• BRIEF: Your answer should hold each line of the material that contains the word "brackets".
--
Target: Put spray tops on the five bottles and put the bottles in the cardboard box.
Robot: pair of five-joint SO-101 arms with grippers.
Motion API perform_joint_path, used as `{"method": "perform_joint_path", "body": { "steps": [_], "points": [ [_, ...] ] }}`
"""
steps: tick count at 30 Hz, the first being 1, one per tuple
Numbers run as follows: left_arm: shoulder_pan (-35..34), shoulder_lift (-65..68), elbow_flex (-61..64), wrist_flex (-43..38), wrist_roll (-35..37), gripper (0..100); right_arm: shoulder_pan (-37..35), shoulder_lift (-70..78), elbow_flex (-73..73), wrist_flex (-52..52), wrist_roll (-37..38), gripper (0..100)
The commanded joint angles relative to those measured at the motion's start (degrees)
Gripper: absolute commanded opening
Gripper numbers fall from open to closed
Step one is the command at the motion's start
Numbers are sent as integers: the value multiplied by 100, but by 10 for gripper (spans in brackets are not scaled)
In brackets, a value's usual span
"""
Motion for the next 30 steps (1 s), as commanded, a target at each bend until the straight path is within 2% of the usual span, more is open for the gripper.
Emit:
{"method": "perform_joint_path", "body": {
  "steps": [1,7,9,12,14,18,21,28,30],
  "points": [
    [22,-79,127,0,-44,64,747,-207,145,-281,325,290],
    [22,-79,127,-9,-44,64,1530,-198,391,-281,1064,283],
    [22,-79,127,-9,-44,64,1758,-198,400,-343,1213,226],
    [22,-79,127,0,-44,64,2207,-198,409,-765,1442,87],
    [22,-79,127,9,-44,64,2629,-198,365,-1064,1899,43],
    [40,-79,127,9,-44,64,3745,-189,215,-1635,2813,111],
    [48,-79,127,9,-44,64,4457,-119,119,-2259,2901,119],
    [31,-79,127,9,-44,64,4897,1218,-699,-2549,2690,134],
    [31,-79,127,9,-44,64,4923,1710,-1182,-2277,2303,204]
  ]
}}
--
• TASK ANSWER:
Numbers are sent as integers: the value multiplied by 100, but by 10 for gripper (spans in brackets are not scaled)
In brackets, a value's usual span

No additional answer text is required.